Uma história de máfia diferente, longe de estereótipos e surpreendentemente íntima, em “Iddu – O Último Poderoso Chefão” de Fabio Grassadonia e Antonio Piazza, de Palermo, na competição oficial do Leão de Ouro. Terceira obra dos dois realizadores depois dos aclamados “Salvo” e “Sicilian Ghost Story”, conta uma história paradoxal ambientada na Sicília em 2004 – reconstruída entre Selinunte, Salemi e Sciacca – e livremente inspirado na leitura de alguns pizzini do patrão Matteo Messina Denaro. Idealizado antes de sua prisão, o filme se baseia em uma troca de cartas da qual emerge um retrato do homem diferente daquele dado à comunidade.
«O estudo de Matteo Messina Denaro começou há alguns anos e foi bastante complexo – disse o diretor Grassadonia – porque esse número estava subestimado há muito tempo. Encontramos correspondência entre Matteo Messina Denaro e um ex-prefeito de Castelvetrano, sua cidade de origem, desenvolvida entre 2004 e 2006 pelos Serviços Secretos com o objetivo de encontrar seus vestígios e capturá-lo”. Uma correspondência inusitada, em que os dois diretores identificaram a semente de uma possível história para o grande ecrã.
«Existem cerca de dez letras em que, para além das poucas linhas em que se discutiam negócios e interesses, o patrão se detinha sobre si mesmo, sobre reflexões existenciais, e aos poucos foi surgindo o retrato psicológico desse estranho e infantil narciso, assim como a personalidade do prefeito, do pai braço político na área. O retrato de Messina Denaro estava longe de alguns estereótipos ligados à figura mafiosa, e este prefeito parecia encarnar a quintessência de um certo tipo de máscara da comédia italiana.”
Entre as peculiaridades de Messina Denaro está o relacionamento particular com as mulheres: «Estamos habituados a mafiosos de casas e igrejas – acrescentou o diretor Piazza –; ele nunca se casou, e sua relação com as mulheres do filme indiretamente se torna uma fonte de conflito entre ele e seu pai (especialmente no que diz respeito a Lucia Russo, interpretada por Barbora Bobulova, uma figura feminina do passado de Matteo), imbuída de um patriarcado patológico com frutos doentes”. Um filme portanto em que o lado íntimo e pessoal do patrão é preponderante em relação a outros elementos da história: «O aspecto humano emerge do pizzini, da forma de escrita – acrescentou o seu intérprete Elio Germano – porque mudou o registo da escrita para de acordo com as pessoas com quem ele falou. Com esta demonstração de cultura pretendia demonstrar que era superior aos outros; uma patologia de todos os italianos e dos personagens desta história, que se sentem melhores que os outros e acreditam ter mais direitos que os outros.”

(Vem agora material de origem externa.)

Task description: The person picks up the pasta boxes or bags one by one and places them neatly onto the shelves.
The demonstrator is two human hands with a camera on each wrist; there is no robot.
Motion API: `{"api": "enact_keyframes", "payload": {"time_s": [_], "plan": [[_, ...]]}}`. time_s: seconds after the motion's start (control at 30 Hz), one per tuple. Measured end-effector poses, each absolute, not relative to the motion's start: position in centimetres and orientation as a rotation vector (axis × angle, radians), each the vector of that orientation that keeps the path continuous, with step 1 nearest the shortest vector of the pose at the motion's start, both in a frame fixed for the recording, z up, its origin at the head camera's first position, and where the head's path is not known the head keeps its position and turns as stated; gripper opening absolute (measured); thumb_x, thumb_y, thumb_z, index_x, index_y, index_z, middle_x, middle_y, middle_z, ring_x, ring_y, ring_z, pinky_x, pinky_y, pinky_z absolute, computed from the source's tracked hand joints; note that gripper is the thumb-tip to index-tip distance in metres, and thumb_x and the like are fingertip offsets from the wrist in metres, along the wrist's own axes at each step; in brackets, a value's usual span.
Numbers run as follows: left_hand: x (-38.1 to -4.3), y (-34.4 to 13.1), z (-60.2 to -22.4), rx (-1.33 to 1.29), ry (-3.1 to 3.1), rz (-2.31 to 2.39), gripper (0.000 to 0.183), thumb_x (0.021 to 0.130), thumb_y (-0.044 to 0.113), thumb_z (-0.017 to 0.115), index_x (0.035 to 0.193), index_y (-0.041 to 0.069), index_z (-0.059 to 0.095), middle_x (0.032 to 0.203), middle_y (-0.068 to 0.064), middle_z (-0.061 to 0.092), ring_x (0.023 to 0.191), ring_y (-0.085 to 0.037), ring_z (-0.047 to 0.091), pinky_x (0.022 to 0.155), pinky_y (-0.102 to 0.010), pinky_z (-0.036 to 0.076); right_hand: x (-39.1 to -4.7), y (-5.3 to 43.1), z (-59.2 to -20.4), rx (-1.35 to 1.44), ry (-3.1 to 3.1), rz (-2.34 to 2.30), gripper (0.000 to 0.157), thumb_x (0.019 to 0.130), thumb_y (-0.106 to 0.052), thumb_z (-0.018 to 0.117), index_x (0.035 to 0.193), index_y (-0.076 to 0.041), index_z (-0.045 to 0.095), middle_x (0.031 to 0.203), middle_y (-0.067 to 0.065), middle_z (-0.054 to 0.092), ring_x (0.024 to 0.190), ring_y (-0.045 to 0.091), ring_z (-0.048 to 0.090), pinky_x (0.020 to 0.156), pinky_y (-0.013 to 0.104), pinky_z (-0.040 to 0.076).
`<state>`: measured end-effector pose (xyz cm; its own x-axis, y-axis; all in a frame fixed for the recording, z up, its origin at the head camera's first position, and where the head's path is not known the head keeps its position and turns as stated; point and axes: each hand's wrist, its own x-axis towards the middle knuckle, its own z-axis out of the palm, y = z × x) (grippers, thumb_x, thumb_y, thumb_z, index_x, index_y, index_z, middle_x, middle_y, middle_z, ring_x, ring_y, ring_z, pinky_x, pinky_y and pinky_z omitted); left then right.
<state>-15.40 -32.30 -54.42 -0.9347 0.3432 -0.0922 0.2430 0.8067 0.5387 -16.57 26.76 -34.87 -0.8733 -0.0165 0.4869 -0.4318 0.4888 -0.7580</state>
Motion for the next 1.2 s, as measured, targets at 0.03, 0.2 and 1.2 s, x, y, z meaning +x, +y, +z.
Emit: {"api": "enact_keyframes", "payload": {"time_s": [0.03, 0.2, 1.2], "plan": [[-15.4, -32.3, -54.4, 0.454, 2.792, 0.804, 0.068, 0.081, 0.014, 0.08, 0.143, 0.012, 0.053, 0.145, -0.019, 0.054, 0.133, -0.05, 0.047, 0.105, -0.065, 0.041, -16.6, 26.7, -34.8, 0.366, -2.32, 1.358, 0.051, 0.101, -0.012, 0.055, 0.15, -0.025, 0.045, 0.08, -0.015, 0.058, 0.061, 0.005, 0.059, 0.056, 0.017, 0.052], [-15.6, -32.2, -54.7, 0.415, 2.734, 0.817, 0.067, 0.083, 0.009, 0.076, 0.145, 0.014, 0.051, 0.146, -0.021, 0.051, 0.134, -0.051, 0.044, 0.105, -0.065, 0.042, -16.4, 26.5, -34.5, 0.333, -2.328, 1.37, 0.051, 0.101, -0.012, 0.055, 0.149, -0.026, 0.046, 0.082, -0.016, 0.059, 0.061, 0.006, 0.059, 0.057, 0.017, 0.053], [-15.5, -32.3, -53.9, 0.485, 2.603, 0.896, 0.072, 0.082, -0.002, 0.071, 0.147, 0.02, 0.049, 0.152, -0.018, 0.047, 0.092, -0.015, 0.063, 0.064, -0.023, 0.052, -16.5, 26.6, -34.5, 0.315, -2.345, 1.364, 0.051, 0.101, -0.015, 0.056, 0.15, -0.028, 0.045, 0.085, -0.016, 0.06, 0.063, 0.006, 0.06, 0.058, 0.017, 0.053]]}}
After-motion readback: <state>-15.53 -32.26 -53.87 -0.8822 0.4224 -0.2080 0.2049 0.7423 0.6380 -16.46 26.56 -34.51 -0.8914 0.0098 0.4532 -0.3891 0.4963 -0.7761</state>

A prisão do chefe forneceu então ao ator mais elementos de conhecimento: «Com a sua prisão, surgiram das gravações elementos perturbadores e interessantes para o meu trabalho. Descobri uma pessoa capaz de doçura, sensibilidade e capaz de comunicar uma certa ética; e isso é perturbador porque cada um de nós poderia se tornar uma pessoa assim: só precisamos substituir os valores em que acreditamos por outros diferentes.” Por outro lado, Catello Palumbo, destinatário das confidências do patrão, interpretado por Toni Servillo, é macquista: «A personagem dá ao filme um carácter grotesco – esclareceu o actor -. É um acrobata assediado pelo desespero, que se utiliza das ferramentas de uma cultura de um diretor provincial barroco, de um pequeno administrador local, para aceitar esse risco, colocar em ordem a sua condição de homem libertado da prisão, através da negociação com o aparato de serviços segredos para a captura de Matteo Messina Denaro”.
Também fazem parte do elenco Antonia Truppo, Tommaso Ragno, a atriz de Reggio Daniela Marra, os artistas de Palermo Giuseppe Tantillo e Fausto Russo Alesi, o Jatino Filippo Luna e o Messina Maurizio Marchetti. Música do cantor e compositor Colapesce de Solarino (Syracuse). Coprodução ítalo-francesa criada pela Indigo Film com Rai Cinema e Les Films du Losange, “Iddu – O Último Poderoso Chefão” estará nos cinemas a partir do dia 10 de outubro com 01 Distribuição. Hoje o filme receberá dois prêmios colaterais em Veneza: o Carlo Lizzani de melhor filme italiano e o Prêmio Fundação Mimmo Rotella.